In a previous article in this journal, I expressed some concern that state-funded entities like RTÉ and the National Concert Hall were not doing enough to imaginatively promote a diverse repertoire of classical music. But I have also suspected, for some time, that over the past decade or so the amount of contemporary music being performed during the RTÉ National Symphony Orchestra’s season was actually dwindling by the year.

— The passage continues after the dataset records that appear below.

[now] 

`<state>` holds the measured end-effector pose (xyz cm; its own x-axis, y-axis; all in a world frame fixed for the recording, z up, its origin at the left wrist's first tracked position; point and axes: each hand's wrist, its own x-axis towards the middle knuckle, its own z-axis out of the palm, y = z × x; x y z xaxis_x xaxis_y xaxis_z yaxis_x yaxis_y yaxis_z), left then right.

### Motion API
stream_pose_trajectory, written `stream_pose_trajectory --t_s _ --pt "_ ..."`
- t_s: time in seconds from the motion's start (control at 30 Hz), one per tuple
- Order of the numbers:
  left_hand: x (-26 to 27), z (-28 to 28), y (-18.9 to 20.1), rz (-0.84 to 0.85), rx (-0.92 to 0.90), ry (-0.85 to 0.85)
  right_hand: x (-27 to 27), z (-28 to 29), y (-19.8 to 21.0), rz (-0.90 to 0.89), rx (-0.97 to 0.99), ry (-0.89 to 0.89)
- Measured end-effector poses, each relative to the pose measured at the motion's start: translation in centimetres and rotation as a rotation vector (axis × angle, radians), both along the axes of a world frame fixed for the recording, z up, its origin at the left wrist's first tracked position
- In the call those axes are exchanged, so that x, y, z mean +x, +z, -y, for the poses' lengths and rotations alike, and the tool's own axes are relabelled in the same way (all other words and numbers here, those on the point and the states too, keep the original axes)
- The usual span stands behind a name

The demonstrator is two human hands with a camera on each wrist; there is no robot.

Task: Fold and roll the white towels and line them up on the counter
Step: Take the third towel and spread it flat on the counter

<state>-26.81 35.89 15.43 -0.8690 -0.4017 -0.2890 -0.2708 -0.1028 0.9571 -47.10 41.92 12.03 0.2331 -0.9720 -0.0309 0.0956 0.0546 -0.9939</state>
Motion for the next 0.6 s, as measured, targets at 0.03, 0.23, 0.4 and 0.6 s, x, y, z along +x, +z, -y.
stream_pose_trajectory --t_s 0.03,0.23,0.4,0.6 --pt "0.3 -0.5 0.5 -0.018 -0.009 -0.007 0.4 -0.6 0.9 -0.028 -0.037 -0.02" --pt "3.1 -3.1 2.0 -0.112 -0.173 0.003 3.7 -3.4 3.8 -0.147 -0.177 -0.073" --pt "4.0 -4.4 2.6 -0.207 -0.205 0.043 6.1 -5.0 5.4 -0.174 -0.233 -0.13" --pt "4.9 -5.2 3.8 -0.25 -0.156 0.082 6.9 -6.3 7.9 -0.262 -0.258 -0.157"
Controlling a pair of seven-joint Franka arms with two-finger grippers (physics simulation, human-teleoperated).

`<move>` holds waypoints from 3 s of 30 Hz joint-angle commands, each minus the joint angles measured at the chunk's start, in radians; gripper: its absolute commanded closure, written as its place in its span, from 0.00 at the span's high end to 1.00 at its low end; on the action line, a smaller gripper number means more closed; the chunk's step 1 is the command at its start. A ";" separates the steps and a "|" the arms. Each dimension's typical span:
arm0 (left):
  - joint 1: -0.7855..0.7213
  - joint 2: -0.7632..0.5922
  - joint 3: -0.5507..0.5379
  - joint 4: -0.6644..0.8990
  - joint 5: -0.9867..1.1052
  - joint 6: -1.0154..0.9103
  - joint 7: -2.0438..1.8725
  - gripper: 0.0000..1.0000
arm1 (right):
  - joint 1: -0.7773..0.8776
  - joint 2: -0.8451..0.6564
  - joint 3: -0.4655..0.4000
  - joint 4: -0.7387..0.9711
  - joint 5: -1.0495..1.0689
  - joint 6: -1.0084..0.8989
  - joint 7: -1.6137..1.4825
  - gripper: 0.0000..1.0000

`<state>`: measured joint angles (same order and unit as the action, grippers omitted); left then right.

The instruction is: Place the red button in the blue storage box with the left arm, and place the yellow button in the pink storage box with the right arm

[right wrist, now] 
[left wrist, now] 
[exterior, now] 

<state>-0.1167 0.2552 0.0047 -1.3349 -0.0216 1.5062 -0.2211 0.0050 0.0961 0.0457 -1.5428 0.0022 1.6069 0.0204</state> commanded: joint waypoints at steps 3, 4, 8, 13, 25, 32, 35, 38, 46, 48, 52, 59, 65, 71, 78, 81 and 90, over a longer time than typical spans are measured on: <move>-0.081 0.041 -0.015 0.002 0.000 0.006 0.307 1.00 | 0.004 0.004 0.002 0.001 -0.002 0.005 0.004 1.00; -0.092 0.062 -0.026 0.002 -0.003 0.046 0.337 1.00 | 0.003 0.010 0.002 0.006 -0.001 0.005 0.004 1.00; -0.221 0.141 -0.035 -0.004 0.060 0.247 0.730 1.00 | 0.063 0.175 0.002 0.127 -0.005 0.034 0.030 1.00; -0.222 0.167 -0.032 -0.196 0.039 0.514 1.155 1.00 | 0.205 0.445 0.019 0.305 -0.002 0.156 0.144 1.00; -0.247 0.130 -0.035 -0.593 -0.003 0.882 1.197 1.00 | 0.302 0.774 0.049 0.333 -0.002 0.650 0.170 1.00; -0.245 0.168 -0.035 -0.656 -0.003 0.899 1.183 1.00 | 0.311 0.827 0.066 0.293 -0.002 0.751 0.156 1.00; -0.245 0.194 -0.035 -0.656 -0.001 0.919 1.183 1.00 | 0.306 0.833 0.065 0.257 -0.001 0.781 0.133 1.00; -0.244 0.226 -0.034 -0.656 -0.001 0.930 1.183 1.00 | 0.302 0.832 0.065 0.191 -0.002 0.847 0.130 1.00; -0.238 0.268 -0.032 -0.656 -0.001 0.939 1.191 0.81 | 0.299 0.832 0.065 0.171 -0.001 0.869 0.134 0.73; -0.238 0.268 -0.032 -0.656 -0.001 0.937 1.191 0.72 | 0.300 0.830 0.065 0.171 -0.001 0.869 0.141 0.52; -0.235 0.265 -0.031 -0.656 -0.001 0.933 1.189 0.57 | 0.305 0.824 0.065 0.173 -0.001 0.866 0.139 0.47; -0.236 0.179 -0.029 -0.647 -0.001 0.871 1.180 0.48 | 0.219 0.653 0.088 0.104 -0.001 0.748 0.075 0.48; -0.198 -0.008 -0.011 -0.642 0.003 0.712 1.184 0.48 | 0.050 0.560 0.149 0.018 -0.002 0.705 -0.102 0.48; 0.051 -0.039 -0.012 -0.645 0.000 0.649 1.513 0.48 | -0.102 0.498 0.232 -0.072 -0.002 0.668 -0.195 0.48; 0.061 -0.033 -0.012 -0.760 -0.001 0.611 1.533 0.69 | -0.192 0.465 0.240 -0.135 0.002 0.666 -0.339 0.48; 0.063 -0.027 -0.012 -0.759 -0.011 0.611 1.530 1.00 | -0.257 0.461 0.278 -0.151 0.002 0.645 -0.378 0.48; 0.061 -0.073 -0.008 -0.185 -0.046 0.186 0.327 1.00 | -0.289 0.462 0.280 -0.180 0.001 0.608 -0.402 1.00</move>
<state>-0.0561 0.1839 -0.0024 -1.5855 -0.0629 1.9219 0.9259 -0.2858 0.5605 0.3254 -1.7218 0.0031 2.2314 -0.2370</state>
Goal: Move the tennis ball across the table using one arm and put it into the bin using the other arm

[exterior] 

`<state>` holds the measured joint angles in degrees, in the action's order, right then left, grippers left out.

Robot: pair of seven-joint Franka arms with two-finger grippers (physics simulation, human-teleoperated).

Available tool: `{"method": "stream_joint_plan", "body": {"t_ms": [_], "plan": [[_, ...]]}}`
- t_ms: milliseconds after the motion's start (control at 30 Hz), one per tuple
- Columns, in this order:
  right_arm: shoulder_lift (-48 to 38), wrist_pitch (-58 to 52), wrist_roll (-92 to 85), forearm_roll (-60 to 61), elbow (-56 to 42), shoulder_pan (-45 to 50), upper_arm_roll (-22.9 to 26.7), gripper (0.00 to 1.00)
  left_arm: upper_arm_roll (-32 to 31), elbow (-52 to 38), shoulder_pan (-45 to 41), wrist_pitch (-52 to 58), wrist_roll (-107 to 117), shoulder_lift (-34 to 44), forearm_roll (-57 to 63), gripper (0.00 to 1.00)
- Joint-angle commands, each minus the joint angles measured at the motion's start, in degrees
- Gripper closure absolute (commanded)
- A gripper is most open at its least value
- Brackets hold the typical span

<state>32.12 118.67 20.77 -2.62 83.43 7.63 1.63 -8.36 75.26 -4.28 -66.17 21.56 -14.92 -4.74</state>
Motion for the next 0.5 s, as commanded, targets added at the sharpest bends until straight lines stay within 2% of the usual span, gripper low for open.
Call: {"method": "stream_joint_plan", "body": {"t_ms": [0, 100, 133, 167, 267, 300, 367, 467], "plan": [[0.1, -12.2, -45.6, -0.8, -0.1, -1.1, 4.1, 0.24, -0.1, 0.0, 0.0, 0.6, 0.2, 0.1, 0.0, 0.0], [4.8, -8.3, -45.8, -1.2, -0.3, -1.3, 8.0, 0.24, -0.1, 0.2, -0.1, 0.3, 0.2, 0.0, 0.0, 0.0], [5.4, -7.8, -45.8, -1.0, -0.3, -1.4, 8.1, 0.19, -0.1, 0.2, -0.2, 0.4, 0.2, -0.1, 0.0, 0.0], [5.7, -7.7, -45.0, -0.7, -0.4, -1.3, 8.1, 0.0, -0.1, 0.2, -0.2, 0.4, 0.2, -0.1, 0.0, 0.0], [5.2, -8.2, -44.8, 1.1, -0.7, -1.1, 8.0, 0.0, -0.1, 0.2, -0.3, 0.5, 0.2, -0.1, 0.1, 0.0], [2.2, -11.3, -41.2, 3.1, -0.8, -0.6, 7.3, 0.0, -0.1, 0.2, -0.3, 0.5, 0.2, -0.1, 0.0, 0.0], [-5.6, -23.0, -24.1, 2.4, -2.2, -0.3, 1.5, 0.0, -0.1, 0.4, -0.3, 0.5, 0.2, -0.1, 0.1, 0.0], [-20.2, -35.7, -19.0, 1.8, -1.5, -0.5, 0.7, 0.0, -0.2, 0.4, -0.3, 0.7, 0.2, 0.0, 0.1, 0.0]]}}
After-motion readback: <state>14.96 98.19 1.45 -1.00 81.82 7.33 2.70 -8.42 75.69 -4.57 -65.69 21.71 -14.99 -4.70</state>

If the current orchestral repertoire being performed doesn’t contain a healthy selection of works from the present, the whole endeavour risks becoming out of step with contemporary culture. After observing the scarcity of new music on this year’s programme, I undertook some research to see if my instinct was correct and whether contemporary music was indeed vanishing from the RTÉ NSO’s concerts. The findings were interesting, to say the least. 

Music of the present day
First of all some clarifications: for the purposes of this article I only considered works composed within ten years of the season in question. While any definition of what constitutes contemporary music will have a certain degree of arbitrariness to it, a ten-year time frame has the dual advantages of covering music that is truly of the present day – premieres and works composed very recently – as well as pieces which are premiered in a particular year and subsequently taken up by other orchestras and touring soloists in the years thereafter. Applied evenly over the years, I felt that this time frame would adequately reflect the RTÉ NSO’s commitment to contemporary music over the long-term.

The next question was which concerts to include. As with most orchestras with a public remit, the RTÉ NSO will participate in an eclectic range of concerts in any given year. There are concerts of film music, computer game music, music featuring on the Leaving Certificate syllabus, kids’ workshops, lunchtime concerts, and so on. In addition, there are also partnerships with other organisations such as the Contemporary Music Centre or Wide Open Opera as well as events such as last year’s Composing the Island festival. Even though some of these initiatives – such as the New Music Dublin weekend – make contemporary music their explicit focus, for the purposes of this survey, I only looked at those concerts which formed part of the RTÉ NSO’s ‘main season’ or ‘subscription’ series.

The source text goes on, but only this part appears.